Closed
Bug 514589
Opened 15 years ago
Closed 15 years ago
Pure virtual function call crashes show up as [@ KiFastSystemCallRet]
Categories
(Socorro :: General, task, P2)
Tracking
(Not tracked)
VERIFIED
FIXED
People
(Reporter: jruderman, Assigned: lars)
References
Details
(Whiteboard: [1.9.2-fixed])
Most or all [@ KiFastSystemCallRet] crashes are actually pure virtual function calls in various parts of the codebase. They also have "No crash" as the crash reason, which is incorrect; the reason should be "Pure virtual function call".

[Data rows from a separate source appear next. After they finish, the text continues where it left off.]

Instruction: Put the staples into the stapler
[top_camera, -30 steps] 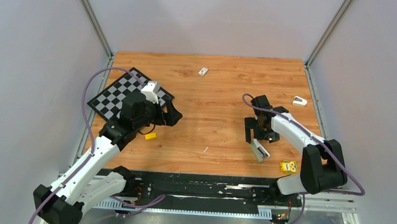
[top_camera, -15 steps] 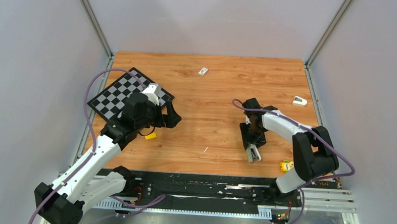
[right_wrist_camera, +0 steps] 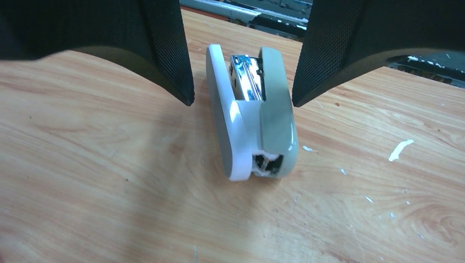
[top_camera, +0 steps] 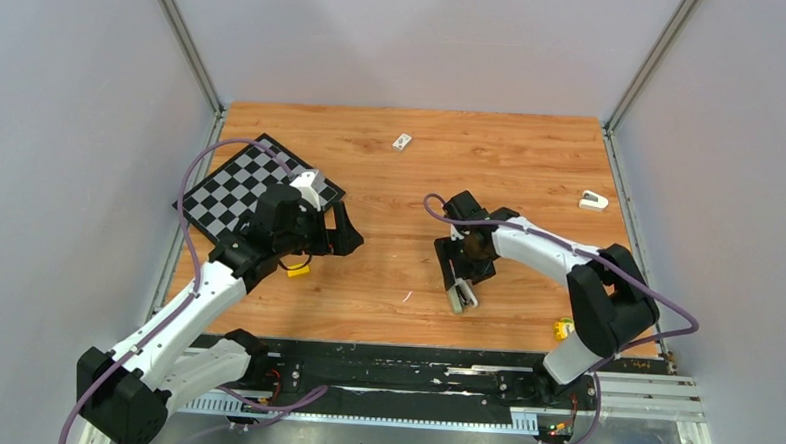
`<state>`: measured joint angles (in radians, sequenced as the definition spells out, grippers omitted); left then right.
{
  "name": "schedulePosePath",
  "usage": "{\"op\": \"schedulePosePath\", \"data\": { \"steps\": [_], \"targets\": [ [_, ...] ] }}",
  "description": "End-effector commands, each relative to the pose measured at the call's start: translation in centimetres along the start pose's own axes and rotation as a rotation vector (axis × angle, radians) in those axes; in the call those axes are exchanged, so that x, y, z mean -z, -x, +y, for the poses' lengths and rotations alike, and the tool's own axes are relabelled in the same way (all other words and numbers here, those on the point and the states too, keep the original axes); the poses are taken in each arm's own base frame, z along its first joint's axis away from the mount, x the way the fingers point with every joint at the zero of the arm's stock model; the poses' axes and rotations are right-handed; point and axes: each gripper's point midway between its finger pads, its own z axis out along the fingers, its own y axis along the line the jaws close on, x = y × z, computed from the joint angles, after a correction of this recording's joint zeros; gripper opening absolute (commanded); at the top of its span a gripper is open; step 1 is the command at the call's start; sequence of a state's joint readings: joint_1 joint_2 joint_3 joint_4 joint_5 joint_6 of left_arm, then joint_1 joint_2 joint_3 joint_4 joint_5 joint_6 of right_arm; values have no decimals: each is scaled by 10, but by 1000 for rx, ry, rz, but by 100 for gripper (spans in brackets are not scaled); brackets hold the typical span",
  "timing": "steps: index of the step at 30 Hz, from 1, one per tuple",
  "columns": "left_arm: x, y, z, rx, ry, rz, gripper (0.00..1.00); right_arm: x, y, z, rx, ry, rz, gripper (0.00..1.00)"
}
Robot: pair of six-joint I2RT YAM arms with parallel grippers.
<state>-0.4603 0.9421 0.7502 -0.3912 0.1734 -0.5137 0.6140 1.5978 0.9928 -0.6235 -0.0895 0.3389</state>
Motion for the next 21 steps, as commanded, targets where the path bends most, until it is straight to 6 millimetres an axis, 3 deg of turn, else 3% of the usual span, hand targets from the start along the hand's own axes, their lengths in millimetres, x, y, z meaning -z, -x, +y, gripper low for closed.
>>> {"op": "schedulePosePath", "data": {
  "steps": [1,7,12,21],
  "targets": [
    [-1,0,-1,13,-14,-5,96,15,-17,-3,24,-3,8,69],
    [-6,-3,-1,23,-19,7,96,38,-26,-15,47,-43,-47,51],
    [-9,-6,-2,28,-28,22,94,36,-32,-35,100,-132,-31,35],
    [-7,-8,-1,34,-23,24,92,19,-39,-26,137,-66,22,31]
  ]
}}
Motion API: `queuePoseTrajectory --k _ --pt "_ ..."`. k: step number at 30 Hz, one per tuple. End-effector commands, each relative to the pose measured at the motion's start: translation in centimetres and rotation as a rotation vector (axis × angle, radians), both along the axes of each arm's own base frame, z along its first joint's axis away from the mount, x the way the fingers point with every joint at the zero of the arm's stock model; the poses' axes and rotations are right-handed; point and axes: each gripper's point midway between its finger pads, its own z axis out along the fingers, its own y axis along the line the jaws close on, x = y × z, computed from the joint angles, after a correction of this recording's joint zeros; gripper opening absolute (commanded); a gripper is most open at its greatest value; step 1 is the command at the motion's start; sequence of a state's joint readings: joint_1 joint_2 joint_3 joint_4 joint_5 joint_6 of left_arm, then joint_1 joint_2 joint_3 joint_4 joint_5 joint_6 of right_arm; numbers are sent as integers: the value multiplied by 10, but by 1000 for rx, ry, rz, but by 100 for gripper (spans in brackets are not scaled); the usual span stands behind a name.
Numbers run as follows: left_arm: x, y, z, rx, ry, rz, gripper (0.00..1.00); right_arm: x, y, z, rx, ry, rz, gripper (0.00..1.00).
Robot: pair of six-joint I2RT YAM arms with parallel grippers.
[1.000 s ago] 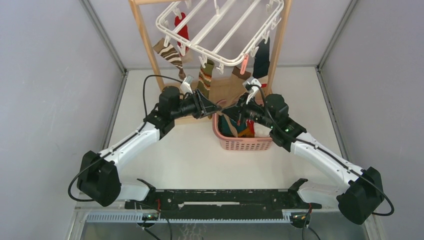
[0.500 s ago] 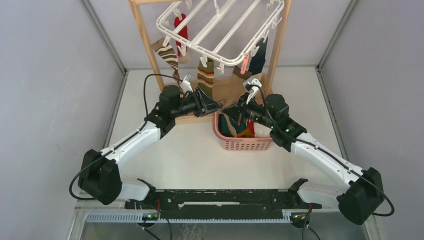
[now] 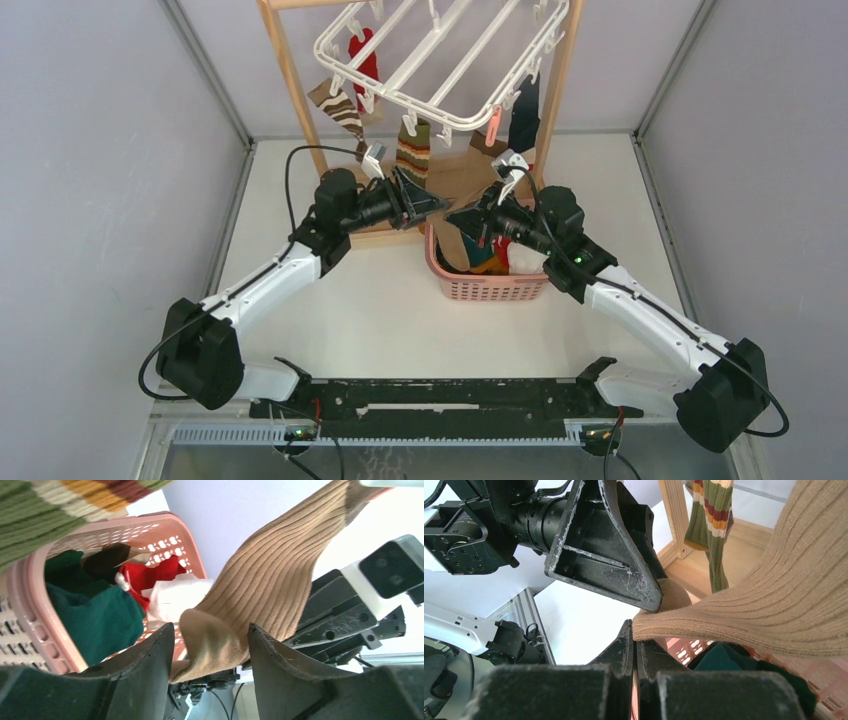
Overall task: Remove the socks clipped to the hanger
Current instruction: Remove the sock from the hanger.
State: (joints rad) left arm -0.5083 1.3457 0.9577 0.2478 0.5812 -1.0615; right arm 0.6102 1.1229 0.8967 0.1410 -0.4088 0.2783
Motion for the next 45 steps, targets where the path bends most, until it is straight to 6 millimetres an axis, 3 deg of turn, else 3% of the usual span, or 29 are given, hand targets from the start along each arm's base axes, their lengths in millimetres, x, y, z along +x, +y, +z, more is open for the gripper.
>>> queuePoseTrajectory --k 1,5,10,12,14,22,25,31,35,39,42,45 --pt "-10 -5 31 -117 -32 -49 59 -1 3 33 61 -67 15 0" --pt "-13 -6 33 -146 -13 -67 55 -1 3 32 57 -64 15 0" --pt "-15 -6 31 -144 -12 -69 28 -2 4 32 58 -65 19 0" --pt "-14 -7 29 -142 -9 -71 11 -1 5 31 57 -64 19 0" --pt "-13 -7 28 -140 -7 -70 1 -2 5 31 55 -63 22 0" --pt "-15 -5 24 -132 -9 -71 0 -2 1 29 42 -61 24 2" --pt "-15 -3 24 -132 -10 -66 0 -2 -3 30 46 -58 30 27" --pt "-15 4 25 -137 -10 -60 0 2 -13 29 39 -54 10 50" --pt "-16 8 27 -143 -11 -63 0 5 -22 32 33 -64 -10 56" --pt "-16 15 25 -154 0 -65 0 10 -38 41 33 -105 -40 70" --pt "-14 19 22 -152 6 -60 0 17 -55 55 53 -155 -70 77" --pt "-13 21 20 -150 11 -60 0 28 -75 70 85 -209 -90 78"
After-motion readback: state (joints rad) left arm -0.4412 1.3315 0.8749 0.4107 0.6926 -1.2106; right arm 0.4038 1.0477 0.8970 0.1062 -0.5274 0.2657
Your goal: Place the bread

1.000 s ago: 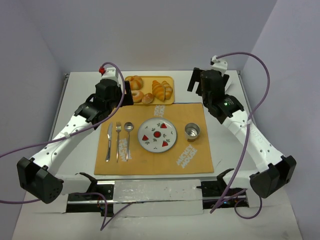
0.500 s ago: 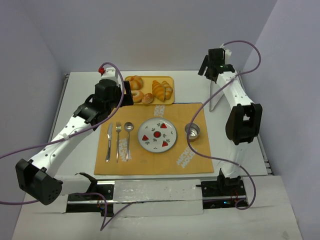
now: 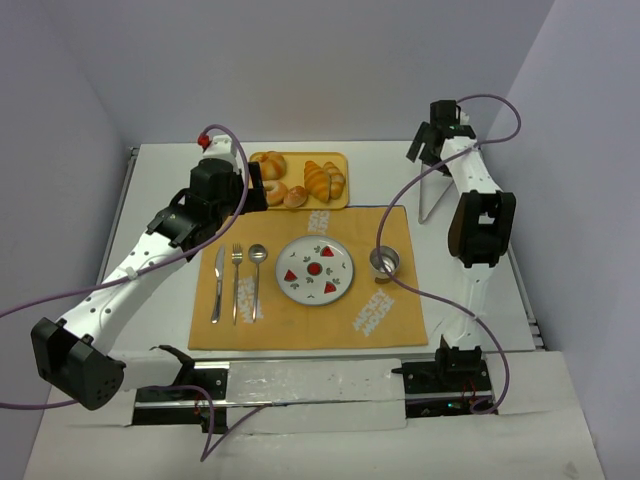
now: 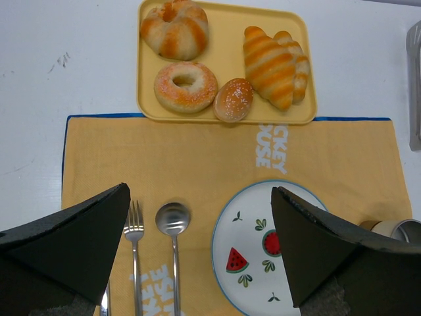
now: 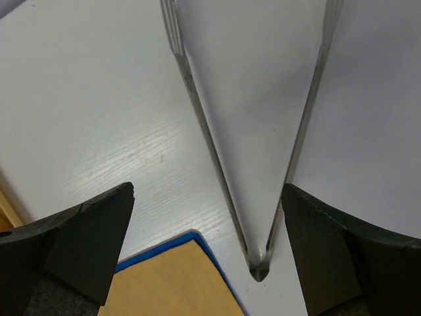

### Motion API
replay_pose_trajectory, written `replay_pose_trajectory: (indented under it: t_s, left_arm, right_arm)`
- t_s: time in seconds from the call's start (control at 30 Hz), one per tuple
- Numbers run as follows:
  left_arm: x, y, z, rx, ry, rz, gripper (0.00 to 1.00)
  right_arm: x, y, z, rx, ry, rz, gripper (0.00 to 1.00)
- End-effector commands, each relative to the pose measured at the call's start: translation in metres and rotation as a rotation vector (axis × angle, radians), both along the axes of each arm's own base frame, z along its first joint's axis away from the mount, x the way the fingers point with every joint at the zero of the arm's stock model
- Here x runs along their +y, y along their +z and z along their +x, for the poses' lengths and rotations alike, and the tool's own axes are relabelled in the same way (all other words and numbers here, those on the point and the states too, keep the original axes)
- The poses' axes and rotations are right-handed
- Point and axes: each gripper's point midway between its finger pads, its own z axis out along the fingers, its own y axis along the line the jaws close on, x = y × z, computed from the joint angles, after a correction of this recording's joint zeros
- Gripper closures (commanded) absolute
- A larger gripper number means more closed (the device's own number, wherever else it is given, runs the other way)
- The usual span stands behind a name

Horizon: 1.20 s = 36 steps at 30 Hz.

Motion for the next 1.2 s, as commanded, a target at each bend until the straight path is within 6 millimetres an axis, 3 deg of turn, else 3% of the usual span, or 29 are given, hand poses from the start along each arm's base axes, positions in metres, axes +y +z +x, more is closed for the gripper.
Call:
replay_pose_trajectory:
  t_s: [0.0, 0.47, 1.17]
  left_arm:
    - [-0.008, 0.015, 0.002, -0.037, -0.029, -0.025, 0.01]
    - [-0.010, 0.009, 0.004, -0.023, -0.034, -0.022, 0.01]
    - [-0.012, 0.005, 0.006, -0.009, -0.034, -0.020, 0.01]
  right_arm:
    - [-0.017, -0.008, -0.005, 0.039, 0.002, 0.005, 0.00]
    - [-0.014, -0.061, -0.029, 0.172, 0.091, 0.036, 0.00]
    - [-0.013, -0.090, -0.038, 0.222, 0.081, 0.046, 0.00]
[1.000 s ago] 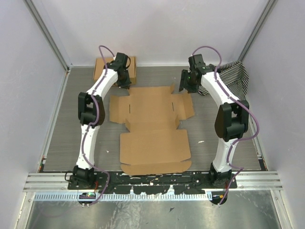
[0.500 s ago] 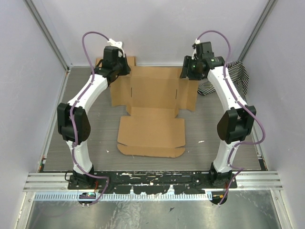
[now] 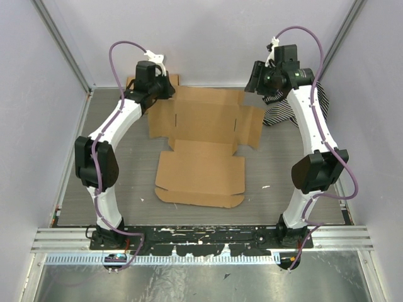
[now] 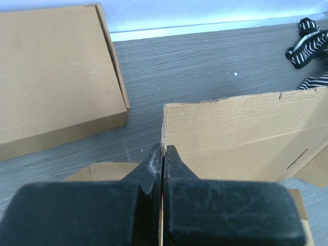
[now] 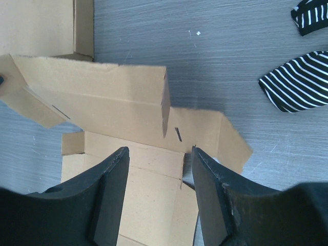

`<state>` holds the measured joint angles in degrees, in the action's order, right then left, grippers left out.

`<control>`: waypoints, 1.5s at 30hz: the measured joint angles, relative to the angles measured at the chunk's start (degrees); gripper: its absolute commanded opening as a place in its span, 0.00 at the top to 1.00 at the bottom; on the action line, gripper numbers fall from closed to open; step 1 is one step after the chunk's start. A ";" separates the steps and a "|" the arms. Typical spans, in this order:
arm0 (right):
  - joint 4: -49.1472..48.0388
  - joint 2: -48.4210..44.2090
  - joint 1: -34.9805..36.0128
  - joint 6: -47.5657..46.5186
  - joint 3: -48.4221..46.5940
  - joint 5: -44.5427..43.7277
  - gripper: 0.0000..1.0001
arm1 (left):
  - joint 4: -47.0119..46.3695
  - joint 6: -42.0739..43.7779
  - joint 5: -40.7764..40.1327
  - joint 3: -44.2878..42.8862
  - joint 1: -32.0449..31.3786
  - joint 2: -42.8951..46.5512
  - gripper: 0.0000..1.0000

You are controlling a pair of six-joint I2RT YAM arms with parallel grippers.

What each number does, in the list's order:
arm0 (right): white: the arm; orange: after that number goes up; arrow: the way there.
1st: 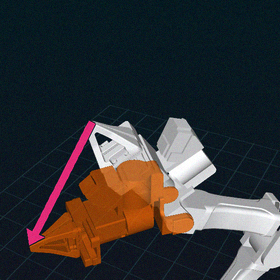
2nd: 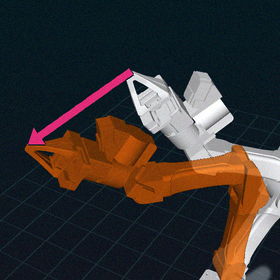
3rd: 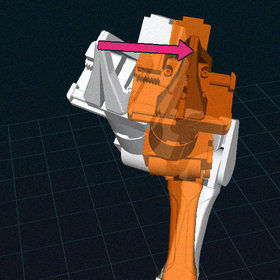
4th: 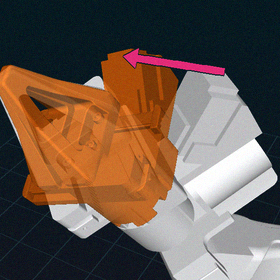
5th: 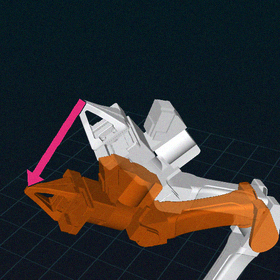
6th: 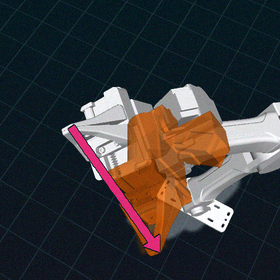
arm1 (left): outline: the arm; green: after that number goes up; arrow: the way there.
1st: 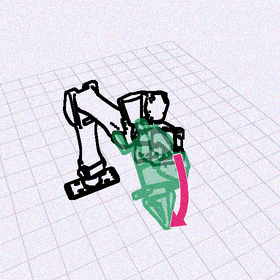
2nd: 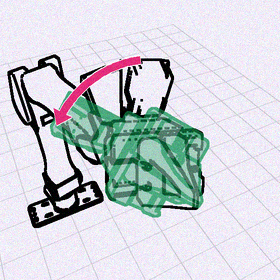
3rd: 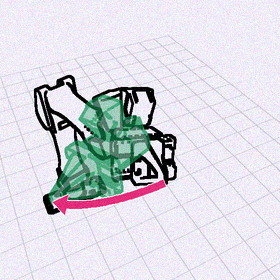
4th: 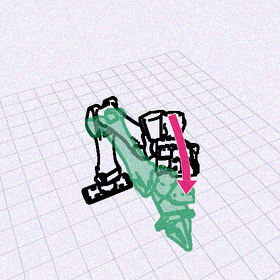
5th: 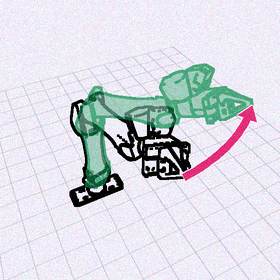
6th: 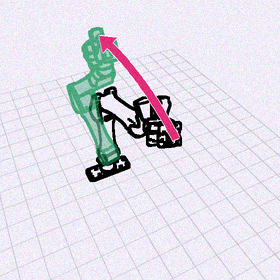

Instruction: Fold the paper box

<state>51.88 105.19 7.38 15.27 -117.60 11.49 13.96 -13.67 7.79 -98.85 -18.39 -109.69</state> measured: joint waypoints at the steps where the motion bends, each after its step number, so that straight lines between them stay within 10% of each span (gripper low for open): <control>1: 0.22 0.52 -0.42 0.02 -0.66 0.46 0.43 | -0.35 0.44 0.57 0.39 -0.07 0.42 1.00; 45: 9.57 4.55 -0.20 -0.42 1.73 4.87 0.67 | -18.49 9.88 3.34 20.85 -4.66 16.37 1.00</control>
<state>61.45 109.73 7.18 14.85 -115.87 16.36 -4.54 -3.79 11.14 -78.00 -23.05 -93.32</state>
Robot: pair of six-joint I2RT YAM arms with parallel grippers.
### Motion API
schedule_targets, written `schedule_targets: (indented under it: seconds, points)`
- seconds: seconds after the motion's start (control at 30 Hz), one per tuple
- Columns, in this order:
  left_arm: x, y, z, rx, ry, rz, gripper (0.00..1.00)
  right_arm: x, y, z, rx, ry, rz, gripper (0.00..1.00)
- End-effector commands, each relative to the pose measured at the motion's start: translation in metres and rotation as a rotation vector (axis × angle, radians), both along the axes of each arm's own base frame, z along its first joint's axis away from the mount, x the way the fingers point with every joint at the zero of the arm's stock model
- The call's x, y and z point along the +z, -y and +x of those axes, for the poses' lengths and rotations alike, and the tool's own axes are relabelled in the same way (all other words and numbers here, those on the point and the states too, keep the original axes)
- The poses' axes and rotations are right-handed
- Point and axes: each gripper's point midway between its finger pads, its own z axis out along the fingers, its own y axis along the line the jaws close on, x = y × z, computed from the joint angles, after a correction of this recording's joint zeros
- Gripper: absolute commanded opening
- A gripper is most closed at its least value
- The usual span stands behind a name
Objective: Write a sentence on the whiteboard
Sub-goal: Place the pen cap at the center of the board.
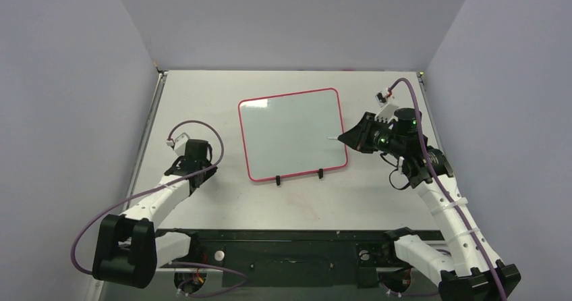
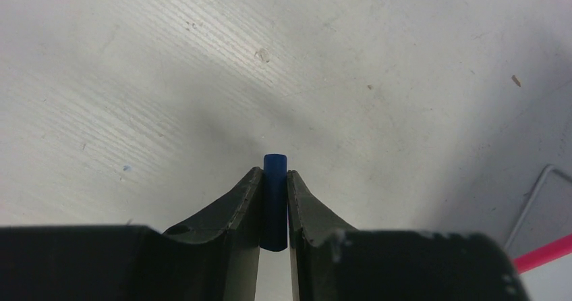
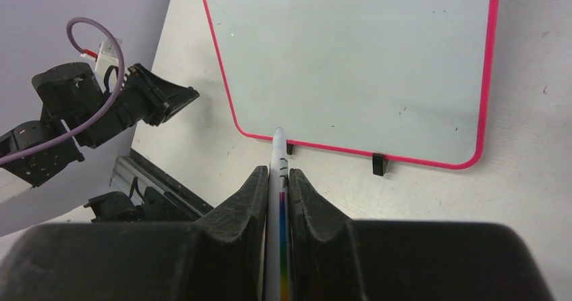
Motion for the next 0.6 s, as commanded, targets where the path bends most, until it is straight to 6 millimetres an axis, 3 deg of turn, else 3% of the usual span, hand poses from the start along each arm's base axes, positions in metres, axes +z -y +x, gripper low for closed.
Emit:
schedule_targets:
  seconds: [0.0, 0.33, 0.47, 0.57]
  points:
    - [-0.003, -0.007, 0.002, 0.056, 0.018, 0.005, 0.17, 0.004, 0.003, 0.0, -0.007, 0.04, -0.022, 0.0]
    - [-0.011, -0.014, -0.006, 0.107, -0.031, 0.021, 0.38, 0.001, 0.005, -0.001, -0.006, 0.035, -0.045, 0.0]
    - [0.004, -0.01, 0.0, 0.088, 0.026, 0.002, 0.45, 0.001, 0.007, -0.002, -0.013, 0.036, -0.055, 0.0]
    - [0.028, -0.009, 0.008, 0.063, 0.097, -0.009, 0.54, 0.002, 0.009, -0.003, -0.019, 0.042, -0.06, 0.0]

Treated as a single crash, it's topcrash #21 for 3.5.2. But it should be treated as separate crashes, e.g. [@ nsHTMLFormElement::RemoveElement] for the following example.
http://crash-stats.mozilla.com/report/index/e0e5731a-e16d-46ab-9357-186c52090830
KiFastSystemCallRet
NtWaitForSingleObject
WaitForSingleObjectEx
WaitForSingleObject
google_breakpad::ExceptionHandler::WriteMinidumpOnHandlerThread
google_breakpad::ExceptionHandler::HandlePureVirtualCall
_purecall
nsHTMLFormElement::RemoveElement
nsGenericHTMLFormElement::ClearForm
arena_dalloc
nsHTMLInputElement::`scalar deleting destructor'
nsNodeUtils::LastRelease
nsGenericElement::Release
nsCOMPtr_base::~nsCOMPtr_base
...
note that i'd be good to distinguish [@ _purecall - nsHTMLFormElement::RemoveElement] from [@ nsHTMLFormElement::RemoveElement]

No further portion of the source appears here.